Hacker Newsnew | comments | show | ask | jobs | submit | pixelmonkey's comments login

One of the supported projects is splash, which is basically WebKit-as-a-service. It takes an interesting approach to crawling where it renders the page using WebKit, and then exposes the "rendered DOM" -- so that your crawling code doesn't need to actually use JavaScript for information extraction. See:

https://github.com/scrapinghub/splash

People often use Scrapy + Splash together in the Python community for crawling more dynamic websites.

A team I collaborated with is also working on a project to make Scrapy usable in a "cluster context", it's called scrapy-cluster. The idea is scrapy workers running across machines and a single crawling queue (in the current prototype, powered by Redis) in between them all.

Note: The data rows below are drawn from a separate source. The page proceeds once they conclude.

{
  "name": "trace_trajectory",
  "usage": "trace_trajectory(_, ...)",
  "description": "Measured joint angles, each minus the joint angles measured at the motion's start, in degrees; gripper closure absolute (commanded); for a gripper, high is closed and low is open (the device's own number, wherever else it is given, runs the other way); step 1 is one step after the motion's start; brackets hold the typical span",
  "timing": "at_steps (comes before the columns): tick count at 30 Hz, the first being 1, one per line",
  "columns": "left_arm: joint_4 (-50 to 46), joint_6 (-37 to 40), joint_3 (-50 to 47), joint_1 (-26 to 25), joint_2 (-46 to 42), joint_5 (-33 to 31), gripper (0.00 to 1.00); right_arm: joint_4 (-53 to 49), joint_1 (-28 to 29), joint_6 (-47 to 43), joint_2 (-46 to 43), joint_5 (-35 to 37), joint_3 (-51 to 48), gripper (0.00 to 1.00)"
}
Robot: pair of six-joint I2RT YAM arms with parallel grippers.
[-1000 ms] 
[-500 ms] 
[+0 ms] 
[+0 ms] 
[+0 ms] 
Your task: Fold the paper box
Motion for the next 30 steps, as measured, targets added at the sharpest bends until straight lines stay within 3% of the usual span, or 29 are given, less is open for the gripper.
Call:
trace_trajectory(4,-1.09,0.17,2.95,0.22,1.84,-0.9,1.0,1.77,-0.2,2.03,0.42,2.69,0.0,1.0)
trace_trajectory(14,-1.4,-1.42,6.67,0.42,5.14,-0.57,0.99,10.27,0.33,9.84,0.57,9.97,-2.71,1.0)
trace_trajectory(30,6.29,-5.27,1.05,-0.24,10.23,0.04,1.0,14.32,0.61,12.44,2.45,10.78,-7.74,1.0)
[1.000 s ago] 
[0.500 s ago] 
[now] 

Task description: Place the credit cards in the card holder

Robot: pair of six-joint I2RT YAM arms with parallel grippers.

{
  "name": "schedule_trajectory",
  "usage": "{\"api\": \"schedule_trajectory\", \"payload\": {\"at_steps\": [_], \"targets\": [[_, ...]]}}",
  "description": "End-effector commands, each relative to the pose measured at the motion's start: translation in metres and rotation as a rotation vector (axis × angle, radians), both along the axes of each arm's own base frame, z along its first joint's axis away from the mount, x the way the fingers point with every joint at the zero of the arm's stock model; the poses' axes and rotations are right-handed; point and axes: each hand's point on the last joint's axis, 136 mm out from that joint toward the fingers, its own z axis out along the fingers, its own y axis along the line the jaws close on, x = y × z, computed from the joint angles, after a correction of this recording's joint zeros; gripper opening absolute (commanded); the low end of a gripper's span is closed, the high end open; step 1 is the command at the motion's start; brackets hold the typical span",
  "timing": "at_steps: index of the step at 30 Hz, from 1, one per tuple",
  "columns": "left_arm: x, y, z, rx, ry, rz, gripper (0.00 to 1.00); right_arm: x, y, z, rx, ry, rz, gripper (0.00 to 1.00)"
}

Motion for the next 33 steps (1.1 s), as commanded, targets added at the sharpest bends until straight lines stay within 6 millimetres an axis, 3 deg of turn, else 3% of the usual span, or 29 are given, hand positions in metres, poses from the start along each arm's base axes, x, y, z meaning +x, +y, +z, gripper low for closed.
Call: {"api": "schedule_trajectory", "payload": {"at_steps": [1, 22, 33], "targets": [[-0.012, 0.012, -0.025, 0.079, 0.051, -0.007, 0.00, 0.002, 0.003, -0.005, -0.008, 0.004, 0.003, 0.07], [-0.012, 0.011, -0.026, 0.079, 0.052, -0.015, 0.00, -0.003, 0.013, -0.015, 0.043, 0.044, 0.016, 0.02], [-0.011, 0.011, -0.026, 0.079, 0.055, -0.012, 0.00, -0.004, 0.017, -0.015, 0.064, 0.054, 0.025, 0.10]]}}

https://github.com/istresearch/scrapy-cluster

-----


    It takes an interesting approach to crawling where
    it renders the page using WebKit, and then exposes
    the "rendered DOM" -- so that your crawling code
    doesn't need to actually use JavaScript for
    information extraction.
It is an interesting approach. There's evidence that Google crawls the web that way, though I don't know if it's been confirmed by the company.

GoogleBot indexes content rendered by Javascript - even content delivered by an AJAX request. They've announced they are going to start penalizing sites that don't work well on mobile. I don't know the specifics of that (and they probably haven't shared them) but I do know that I've received automated email from Google Webmaster Tools and/or AdSense about one of my sites not working great on mobile: small UI elements grouped too closely together, content that's too wide, etc.

-----


This is the tool recommended to my by a person on the adwords team:

https://www.google.com/webmasters/tools/mobile-friendly/

According to them, starting april 21st it will be a ranking factor.

-----


    april 21st
Great. April 2011 was when Google launched Panda 1.0, from which I don't think my slang dictionary site has ever recovered.

Thanks for the link. I guess I better hop to it.

-----


Thanks! I've briefly looked at Splash and related projects like ScrapingHub, etc - looks like this niche is live and kicking...

The distributed scrapy-cluster is the way to go, if you need to crawl anything of decent size ( maybe even Amazon - 300+ MM webpages, j/k :)

I see a lot of Python based projects recently, even in Bitcoin niche, we even have a local Toronto based Python meetup. Looks like Python dev community is active.

I have a domain name PYFORUM.com - would it be good idea to launch a forum site? With Bitcoin tipping built-in? So instead of saying "Thanks" people would be able to send $0.25 in Bitcoin to those who helped them in the forums or made them laugh? What are the most established Python forums out there?

Thanks!

-----


Launch a forum actually using python...

Even the largest 'python forum' is on phpbb..

-----


BTW, I'm one of the co-authors of streamparse, one of the DARPA-supported projects that is being developed by my company, Parse.ly. It lets you integrate Apache Storm cleanly with Python.

I just gave a talk about streamparse at PyCon US (https://www.youtube.com/watch?v=ja4Qj9-l6WQ) a few days ago, it was entitled "streamparse: defeat the Python GIL with Apache Storm". I'm glad to answer any questions about it.

-----


With only a brief skim of your talk, I wonder what you think of the moral implications of this project being DARPA supported.

> ...DARPA said Memex wasn’t about destroying the privacy protections offered by Tor, even though it wanted to help uncover criminals’ identities. “None of them [Tor, the Navy, Memex partners] want child exploitation and child pornography to be accessible, especially on Tor. We’re funding those groups for testing...”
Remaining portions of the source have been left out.